--- Aim of the task ---
Find every line with the string "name" in the material below and copy it.

--- Supplied data ---
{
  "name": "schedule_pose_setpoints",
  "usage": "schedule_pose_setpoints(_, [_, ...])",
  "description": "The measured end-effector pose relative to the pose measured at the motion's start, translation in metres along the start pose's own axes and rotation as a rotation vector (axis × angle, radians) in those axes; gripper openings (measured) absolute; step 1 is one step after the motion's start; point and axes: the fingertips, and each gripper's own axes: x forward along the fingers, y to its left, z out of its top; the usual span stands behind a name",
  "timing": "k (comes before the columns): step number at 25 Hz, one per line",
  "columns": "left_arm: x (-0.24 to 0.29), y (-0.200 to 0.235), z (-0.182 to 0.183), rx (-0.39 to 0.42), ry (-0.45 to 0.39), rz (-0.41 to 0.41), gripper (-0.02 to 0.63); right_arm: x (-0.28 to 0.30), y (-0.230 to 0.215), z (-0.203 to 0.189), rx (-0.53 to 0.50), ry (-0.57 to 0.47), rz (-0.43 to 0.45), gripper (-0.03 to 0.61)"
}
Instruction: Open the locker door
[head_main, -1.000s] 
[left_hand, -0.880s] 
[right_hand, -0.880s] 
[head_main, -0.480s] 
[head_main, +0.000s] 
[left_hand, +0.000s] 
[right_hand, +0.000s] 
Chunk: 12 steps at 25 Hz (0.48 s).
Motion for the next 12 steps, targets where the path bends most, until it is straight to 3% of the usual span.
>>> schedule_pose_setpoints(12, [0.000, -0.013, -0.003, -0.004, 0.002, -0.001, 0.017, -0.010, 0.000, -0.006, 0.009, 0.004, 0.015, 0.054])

--- Response to the task ---
  "name": "schedule_pose_setpoints",
  "description": "The measured end-effector pose relative to the pose measured at the motion's start, translation in metres along the start pose's own axes and rotation as a rotation vector (axis × angle, radians) in those axes; gripper openings (measured) absolute; step 1 is one step after the motion's start; point and axes: the fingertips, and each gripper's own axes: x forward along the fingers, y to its left, z out of its top; the usual span stands behind a name",

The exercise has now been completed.